Pride is feared also by the apostle, Saint Paul, who, writing to the Corinthians, dares to make a personal confidence. He puts a sickness that is making him suffer a lot down to God’s love for him. Why does God allow “a thorn in the flesh, a messenger from Satan to batter me” to make him suffer so much? Why God, Who many times answered his prayers, did not even listen to his continuous prayer to be freed from that suffering in order to be free to preach the gospel without obstacles? This is how he reads this happening: to “prevent me from getting above myself”. The apostle knows that the man is easily getting proud of himself because of the gifts coming from God, also thanks to the preaching of the gospel.

If he was lo let himself get proud he would become pray and tool of Satan and he could not work fruitfully in the kingdom of God! The suffering of the sickness keeps him humble, in need of the help of others, going forward without trusting his own strength, but only the Lord’s grace. Blessed be then sickness as well, that is keeping us humble. If we could put together something beautiful and divine, it was not us, but God’s grace! God can make his beauty, his greatness, his power shine just because of our fragility and sickness.
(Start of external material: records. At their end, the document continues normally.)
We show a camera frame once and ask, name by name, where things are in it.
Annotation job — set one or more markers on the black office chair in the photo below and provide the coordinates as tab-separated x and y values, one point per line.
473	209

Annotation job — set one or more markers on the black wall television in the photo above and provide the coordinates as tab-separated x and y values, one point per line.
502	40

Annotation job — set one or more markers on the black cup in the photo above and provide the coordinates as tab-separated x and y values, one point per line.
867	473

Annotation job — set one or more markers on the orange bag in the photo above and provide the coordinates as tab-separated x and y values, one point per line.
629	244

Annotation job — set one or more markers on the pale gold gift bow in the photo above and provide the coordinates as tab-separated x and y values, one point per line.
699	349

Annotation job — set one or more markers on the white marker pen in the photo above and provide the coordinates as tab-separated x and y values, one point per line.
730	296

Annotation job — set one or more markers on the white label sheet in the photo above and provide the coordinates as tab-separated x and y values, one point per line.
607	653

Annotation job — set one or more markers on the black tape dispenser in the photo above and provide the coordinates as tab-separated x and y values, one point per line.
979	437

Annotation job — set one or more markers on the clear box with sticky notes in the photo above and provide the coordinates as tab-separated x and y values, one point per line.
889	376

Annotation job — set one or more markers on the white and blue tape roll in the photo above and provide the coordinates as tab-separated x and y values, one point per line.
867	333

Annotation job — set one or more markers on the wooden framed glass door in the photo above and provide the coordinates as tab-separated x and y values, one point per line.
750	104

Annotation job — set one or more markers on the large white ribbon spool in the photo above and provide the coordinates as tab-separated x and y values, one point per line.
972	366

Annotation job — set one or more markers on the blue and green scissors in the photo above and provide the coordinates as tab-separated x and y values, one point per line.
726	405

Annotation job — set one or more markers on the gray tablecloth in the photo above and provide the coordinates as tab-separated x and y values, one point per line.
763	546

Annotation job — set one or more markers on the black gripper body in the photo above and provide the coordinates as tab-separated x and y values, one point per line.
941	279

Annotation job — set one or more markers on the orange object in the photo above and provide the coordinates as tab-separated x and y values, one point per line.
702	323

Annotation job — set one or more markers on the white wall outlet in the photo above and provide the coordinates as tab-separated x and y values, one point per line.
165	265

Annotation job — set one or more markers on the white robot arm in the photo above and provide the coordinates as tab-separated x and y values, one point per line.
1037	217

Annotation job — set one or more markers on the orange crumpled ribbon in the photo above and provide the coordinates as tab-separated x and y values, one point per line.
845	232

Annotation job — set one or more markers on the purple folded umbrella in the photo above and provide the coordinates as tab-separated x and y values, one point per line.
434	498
In today’s readings Ezekiel and Jesus warn us against pride and Paul gives us a practical example of true and saint humility. The great hermits of the Egyptian desert kept the teaching of this behavior alive, that is indispensable for Christian life. They tell us that humility is like the net that, spread on the ground, catches our enemy! Our Enemy is proud and he will never accept to dwell in a humble heart. We would like to thank the Lord then for our weaknesses, for our poverty, even for our defects. He is the Savior!